-- Your assignment --
Ignoring the pictures, copy the data exactly.

-- Source data --
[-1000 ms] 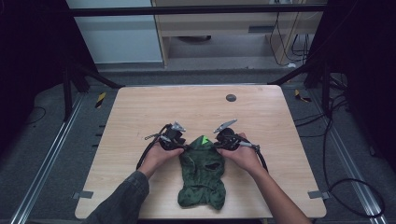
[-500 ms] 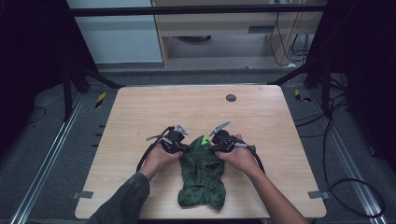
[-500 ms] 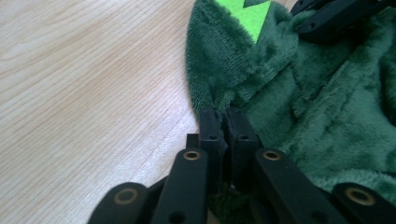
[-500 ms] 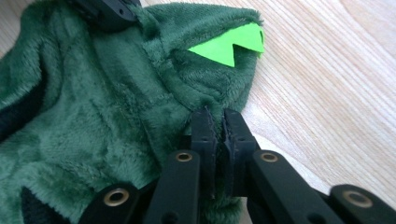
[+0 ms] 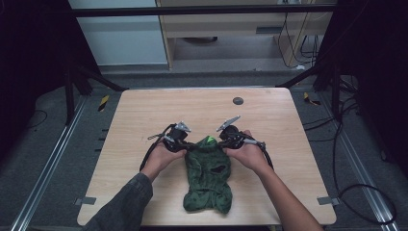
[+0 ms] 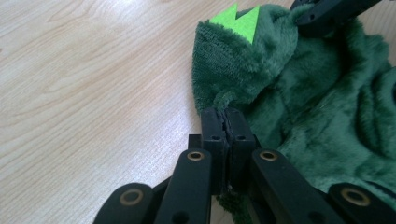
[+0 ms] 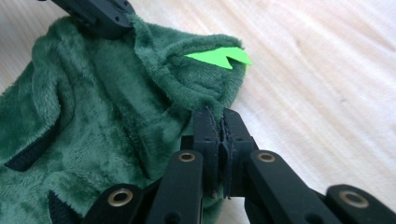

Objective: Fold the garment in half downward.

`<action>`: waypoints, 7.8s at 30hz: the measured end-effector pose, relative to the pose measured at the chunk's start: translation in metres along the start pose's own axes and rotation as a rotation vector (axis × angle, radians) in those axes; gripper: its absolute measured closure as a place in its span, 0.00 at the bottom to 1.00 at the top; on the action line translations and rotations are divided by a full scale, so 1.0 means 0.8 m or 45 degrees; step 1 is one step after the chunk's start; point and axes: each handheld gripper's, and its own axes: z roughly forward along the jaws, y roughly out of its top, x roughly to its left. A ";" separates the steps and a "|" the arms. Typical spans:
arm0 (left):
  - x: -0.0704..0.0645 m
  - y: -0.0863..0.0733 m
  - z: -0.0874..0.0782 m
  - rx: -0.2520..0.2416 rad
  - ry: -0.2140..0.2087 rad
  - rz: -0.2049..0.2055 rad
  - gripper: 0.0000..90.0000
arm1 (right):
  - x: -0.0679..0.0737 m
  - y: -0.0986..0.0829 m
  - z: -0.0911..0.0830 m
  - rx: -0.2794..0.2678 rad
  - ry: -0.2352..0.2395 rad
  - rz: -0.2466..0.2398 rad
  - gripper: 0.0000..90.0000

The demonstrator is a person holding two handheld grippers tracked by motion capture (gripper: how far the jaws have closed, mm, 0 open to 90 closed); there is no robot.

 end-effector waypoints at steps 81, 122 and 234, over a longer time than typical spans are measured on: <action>-0.039 0.021 -0.053 -0.149 0.102 0.185 0.98 | 0.025 -0.012 -0.062 -0.237 -0.128 -0.142 0.96; -0.078 -0.023 -0.054 -0.181 0.057 0.208 0.97 | 0.067 -0.054 -0.069 -0.275 -0.093 -0.192 0.94; -0.136 -0.130 -0.039 -0.285 0.209 0.205 0.70 | 0.137 -0.143 -0.062 -0.246 -0.144 -0.223 0.64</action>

-- Task solution --
[-1000 ms] 
[-500 ms] 
[-500 ms] 
[-500 ms] 
[+0 ms] 
[+0 ms] 
[+0 ms] 

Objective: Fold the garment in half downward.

`<action>`: waypoints, 7.8s at 30hz: the measured end-effector pose, relative to the pose measured at the chunk's start: translation in metres along the start pose's own axes and rotation as a rotation vector (axis × angle, radians) in those axes; gripper: its absolute measured closure as a place in its span, 0.00 at the bottom to 1.00 at the top; on the action line translations and rotations are divided by a full scale, so 1.0 means 0.8 m or 45 degrees; step 1 is one step after the chunk's start; point and axes: each handheld gripper's, and its own axes: z roughly forward along the jaws, y roughly out of its top, x roughly to its left. A ";" separates the steps and a "|" the arms. Typical spans:
arm0 (left):
  - x: -0.0704..0.0645 m
  - y: -0.0863..0.0733 m
  - z: -0.0874..0.0782 m
  - rx: -0.2520..0.2416 rad
  - ry: -0.2140..0.2087 rad
  - rz: -0.2049..0.2055 rad
  - gripper: 0.0000..90.0000
arm1 (right):
  - x: -0.0679..0.0737 m
  - y: -0.0986..0.0829 m
  - z: -0.0911..0.0830 m
  - rx: -0.2794..0.2678 rad
  - ry: -0.2352..0.2395 rad
  - rz: -0.2466..0.2398 rad
  - gripper: 0.0000..90.0000

The demonstrator is a person holding two handheld grippers tracked by motion capture (gripper: how far the jaws have closed, mm, 0 open to 90 closed); there is no robot.

 end-effector waypoints at steps 81, 122 and 234, over a longer time than typical spans are measured on: <action>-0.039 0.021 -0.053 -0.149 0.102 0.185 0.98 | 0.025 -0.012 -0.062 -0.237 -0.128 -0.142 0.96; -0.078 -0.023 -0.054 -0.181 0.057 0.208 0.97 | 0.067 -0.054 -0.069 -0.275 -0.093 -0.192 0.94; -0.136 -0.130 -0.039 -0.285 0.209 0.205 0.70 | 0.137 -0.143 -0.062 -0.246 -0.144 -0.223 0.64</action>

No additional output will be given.